TASK ITEM ->
Say how many lines in the data hold "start". Nothing else belongs in the answer.

THE DATA ->

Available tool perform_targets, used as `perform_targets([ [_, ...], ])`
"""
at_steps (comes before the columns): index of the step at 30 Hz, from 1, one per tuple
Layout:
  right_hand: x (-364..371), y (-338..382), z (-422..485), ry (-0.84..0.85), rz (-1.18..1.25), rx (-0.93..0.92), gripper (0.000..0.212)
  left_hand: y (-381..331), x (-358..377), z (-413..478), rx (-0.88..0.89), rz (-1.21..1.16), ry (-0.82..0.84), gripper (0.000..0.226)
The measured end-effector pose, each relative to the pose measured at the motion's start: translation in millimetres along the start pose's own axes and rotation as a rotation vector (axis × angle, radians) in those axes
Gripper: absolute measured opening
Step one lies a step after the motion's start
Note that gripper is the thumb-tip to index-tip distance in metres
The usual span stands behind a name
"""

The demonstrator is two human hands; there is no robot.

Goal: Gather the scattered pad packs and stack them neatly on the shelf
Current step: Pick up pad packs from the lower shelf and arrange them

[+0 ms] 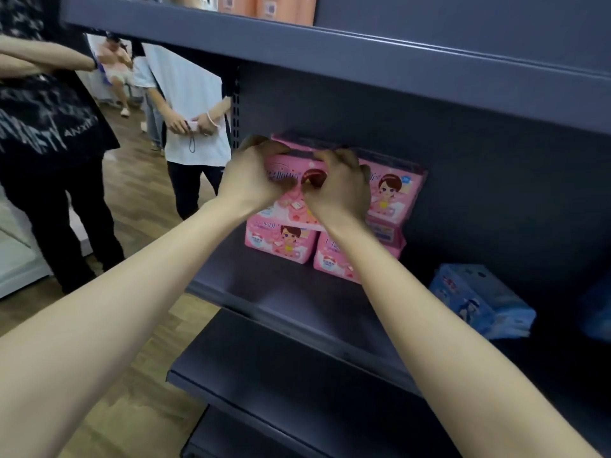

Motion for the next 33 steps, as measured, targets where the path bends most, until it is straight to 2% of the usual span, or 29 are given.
perform_targets([
  [6,12.8,-0.2,9.9,-0.025,-0.051,0.005,0.043,1.8,8.4,19.1,0.083,-0.011,0.075,0.057],
  [10,19.9,-2.1,16.6,-0.015,-0.116,-0.006,0.051,7.5,15.0,28.9,0.120,-0.022,0.083,0.057],
  [27,54.1,-3.6,20.6,-0.010,-0.181,-0.061,0.060,41.2,38.8,35.2,0.121,-0.054,0.153,0.058],
  [33,57.4,-3.4,19.3,0.002,-0.232,-0.051,0.067,43.7,46.5,37.4,0.166,-0.035,0.236,0.065],
])
Point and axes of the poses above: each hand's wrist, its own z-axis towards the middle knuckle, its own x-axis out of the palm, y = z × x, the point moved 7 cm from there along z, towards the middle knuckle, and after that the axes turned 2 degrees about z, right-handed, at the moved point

RESULT FOR THIS EXERCISE ->
2